**PROBLEM REQUIREMENTS:** Locate all lines in the data below that hold "pair" and show them.
*** GIVEN INFORMATION ***
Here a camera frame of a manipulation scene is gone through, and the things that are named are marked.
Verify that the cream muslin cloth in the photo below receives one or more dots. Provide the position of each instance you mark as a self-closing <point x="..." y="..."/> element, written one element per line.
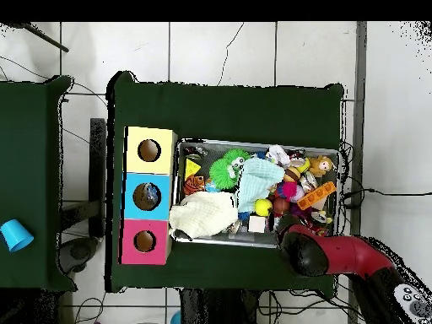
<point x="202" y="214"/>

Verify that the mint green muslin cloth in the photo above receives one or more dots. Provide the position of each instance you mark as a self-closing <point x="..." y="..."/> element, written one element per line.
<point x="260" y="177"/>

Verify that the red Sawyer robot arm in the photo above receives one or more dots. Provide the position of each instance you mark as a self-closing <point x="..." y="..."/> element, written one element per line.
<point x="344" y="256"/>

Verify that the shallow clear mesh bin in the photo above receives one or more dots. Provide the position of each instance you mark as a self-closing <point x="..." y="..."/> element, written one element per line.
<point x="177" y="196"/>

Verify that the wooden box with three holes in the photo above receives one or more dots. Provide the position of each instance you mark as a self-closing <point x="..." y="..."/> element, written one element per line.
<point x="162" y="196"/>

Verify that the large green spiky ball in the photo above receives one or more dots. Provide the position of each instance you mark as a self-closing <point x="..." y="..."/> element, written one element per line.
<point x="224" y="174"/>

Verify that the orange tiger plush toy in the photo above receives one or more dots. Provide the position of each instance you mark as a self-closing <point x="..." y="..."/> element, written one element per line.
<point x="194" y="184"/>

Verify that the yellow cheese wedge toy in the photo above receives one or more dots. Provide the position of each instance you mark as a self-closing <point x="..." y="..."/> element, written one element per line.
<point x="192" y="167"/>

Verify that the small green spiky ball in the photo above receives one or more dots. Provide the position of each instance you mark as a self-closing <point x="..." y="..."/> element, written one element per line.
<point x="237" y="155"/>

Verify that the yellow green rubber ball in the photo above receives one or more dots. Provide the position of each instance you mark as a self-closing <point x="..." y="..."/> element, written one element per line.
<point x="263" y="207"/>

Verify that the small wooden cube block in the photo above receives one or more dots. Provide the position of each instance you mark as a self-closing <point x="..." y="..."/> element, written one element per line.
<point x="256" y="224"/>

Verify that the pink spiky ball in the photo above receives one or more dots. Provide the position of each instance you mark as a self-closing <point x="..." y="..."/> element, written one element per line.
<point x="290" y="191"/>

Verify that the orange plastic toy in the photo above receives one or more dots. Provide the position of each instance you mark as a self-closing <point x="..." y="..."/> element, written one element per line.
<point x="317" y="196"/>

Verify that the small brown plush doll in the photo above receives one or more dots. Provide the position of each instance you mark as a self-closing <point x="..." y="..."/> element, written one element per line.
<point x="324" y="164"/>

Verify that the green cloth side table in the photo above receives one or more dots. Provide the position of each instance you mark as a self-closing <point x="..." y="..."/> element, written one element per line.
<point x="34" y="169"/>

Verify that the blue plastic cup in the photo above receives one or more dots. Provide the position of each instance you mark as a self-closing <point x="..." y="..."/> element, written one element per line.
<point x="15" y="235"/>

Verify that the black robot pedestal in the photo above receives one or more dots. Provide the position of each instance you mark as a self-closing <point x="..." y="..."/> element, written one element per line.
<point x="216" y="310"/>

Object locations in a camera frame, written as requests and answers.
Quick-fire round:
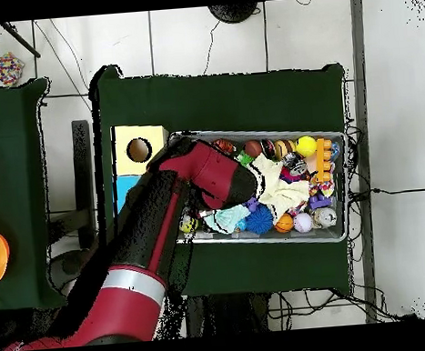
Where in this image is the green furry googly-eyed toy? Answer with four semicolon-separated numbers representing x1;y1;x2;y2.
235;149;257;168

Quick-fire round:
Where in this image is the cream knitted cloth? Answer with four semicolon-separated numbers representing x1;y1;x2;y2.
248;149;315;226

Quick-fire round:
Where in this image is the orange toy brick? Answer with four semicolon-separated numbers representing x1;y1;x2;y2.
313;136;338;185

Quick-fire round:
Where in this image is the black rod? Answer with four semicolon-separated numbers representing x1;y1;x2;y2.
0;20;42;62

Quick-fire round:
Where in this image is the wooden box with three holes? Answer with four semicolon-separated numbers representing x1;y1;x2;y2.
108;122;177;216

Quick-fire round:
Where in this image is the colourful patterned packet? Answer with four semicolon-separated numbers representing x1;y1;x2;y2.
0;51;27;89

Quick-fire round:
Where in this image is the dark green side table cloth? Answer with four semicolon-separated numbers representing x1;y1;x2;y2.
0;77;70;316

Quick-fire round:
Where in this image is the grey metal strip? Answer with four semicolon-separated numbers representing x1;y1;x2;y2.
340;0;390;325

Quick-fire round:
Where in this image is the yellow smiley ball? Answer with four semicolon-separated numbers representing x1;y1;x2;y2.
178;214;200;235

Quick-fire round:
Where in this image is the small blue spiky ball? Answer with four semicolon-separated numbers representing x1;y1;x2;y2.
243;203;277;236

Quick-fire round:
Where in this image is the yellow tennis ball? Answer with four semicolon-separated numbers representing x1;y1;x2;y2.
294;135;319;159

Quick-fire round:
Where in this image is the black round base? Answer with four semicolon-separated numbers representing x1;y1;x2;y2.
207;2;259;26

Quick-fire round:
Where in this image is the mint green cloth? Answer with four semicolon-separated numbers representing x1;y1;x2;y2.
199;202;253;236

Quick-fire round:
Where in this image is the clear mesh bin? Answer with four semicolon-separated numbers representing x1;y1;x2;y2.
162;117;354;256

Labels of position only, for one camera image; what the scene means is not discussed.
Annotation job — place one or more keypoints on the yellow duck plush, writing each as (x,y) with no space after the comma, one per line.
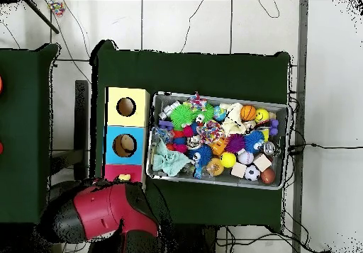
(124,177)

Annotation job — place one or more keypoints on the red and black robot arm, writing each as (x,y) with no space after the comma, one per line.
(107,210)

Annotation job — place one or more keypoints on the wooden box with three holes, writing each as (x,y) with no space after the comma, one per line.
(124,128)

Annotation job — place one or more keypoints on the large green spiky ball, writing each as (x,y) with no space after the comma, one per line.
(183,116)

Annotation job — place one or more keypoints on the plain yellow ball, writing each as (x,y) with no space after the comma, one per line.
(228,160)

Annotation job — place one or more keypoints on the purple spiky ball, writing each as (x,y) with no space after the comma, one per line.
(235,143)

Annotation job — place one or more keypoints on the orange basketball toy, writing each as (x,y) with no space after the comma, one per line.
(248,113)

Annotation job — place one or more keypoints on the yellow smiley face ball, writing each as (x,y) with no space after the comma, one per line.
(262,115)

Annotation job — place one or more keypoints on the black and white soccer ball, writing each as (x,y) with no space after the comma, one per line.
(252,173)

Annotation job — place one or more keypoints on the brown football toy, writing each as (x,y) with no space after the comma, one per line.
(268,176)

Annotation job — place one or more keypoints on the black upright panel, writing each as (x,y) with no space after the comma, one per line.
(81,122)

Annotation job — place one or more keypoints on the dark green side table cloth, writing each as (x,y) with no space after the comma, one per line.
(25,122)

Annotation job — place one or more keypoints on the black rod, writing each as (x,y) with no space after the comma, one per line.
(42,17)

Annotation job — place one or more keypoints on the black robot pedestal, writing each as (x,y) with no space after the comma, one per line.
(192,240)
***
*** GIVEN INFORMATION ***
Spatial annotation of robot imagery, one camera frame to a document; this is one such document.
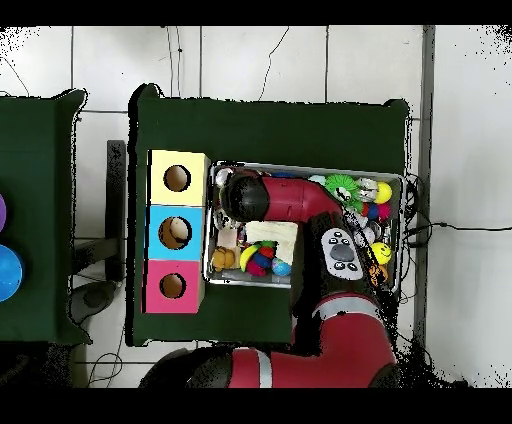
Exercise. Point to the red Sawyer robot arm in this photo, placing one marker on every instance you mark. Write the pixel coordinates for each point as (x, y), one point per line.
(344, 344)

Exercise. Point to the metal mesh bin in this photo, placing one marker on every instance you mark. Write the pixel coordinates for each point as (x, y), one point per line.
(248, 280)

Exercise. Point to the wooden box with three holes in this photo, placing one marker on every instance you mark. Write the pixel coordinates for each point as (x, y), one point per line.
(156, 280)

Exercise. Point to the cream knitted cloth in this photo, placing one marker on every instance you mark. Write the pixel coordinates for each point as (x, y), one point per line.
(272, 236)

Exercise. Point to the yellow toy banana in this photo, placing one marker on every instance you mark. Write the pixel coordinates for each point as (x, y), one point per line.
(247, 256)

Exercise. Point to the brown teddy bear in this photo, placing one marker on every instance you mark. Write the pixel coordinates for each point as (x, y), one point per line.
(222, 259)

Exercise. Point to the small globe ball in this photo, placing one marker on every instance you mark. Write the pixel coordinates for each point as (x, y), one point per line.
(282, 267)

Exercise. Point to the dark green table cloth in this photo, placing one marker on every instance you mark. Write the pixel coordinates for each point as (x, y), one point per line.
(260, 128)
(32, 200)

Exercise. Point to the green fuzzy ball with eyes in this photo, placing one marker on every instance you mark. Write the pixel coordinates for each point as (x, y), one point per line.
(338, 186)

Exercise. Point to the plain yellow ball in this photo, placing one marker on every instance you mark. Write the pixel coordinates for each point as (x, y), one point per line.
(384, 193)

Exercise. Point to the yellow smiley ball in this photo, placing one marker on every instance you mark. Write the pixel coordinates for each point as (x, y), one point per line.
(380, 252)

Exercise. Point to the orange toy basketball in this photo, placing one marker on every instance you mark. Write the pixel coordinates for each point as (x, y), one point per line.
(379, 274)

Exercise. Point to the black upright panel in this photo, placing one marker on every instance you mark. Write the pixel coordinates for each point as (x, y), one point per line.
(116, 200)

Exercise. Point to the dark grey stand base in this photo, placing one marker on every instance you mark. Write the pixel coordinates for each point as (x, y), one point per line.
***
*** GIVEN INFORMATION ***
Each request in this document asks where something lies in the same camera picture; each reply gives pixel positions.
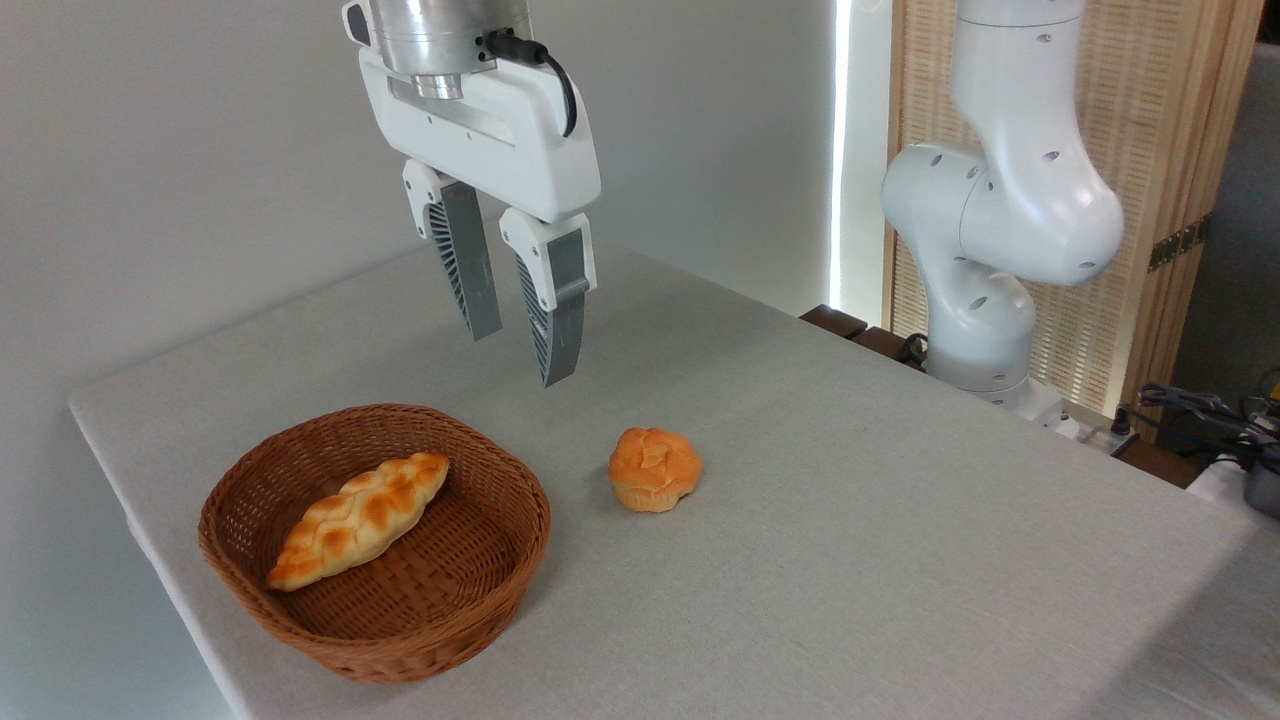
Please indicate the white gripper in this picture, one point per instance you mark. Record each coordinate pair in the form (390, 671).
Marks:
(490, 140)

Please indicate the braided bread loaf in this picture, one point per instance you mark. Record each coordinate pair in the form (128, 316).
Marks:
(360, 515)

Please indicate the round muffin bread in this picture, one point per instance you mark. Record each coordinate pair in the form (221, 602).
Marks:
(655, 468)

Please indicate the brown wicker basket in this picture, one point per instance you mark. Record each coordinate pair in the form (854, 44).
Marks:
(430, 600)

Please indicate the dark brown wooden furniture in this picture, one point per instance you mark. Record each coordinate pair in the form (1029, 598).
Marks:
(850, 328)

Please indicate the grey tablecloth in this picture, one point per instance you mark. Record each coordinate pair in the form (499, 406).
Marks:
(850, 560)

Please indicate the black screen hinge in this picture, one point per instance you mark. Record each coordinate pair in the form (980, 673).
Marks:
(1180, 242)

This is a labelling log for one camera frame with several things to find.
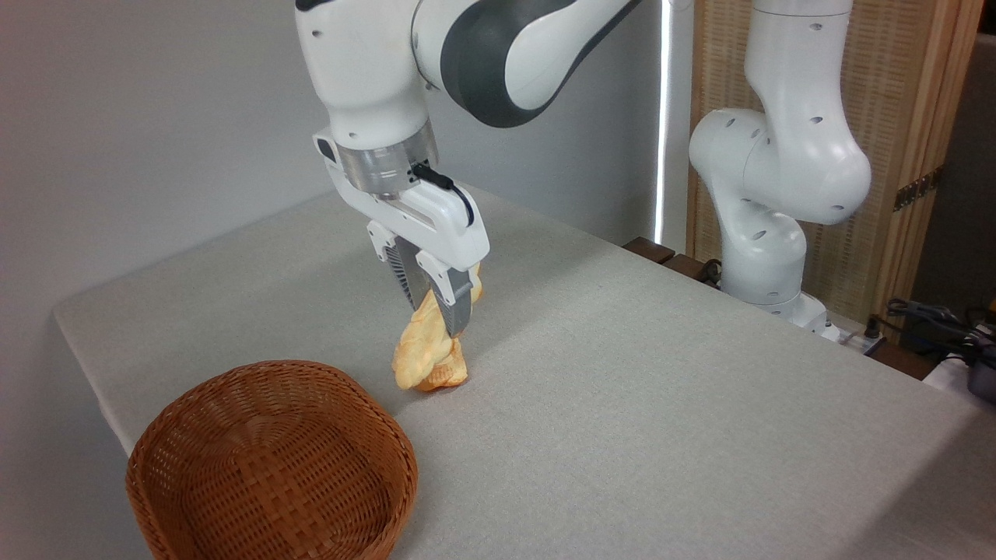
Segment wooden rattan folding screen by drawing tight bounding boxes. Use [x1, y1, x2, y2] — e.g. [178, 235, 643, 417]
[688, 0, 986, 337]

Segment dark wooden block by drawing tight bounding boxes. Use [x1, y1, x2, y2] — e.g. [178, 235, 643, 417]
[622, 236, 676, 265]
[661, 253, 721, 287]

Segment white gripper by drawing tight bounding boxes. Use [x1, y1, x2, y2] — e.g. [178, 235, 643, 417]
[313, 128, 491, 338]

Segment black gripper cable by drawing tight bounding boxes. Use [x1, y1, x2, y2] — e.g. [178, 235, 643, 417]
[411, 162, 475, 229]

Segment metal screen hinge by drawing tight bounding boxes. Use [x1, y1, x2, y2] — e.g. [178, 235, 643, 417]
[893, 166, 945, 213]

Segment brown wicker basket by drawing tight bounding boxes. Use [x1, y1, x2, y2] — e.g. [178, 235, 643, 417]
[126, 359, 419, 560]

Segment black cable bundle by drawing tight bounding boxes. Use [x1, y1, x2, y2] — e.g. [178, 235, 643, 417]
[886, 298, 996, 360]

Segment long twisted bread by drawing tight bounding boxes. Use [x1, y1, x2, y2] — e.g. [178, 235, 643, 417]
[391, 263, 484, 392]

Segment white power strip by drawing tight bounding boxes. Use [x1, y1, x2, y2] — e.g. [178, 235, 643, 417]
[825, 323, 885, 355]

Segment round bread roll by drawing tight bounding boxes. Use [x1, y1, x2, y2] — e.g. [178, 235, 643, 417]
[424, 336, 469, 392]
***
**EXERCISE RESPONSE:**
Please indicate the white gripper in this picture, one point per instance you mark. Record each coordinate pair in the form (390, 671).
Please indicate the braided bread loaf in this picture, one point per instance you mark. Record each coordinate pair in the form (128, 316).
Please indicate the round muffin bread in this picture, one point per instance you mark. Record each coordinate pair in the form (221, 602).
Please indicate the brown wicker basket in this picture, one point per instance you mark. Record each coordinate pair in the form (854, 44).
Please indicate the dark brown wooden furniture in this picture, one point per instance you mark. Record each coordinate pair in the form (1029, 598).
Please indicate the grey tablecloth in this picture, one point per instance you mark. Record each coordinate pair in the form (499, 406).
Please indicate the black screen hinge in this picture, one point per instance you mark. Record each coordinate pair in the form (980, 673).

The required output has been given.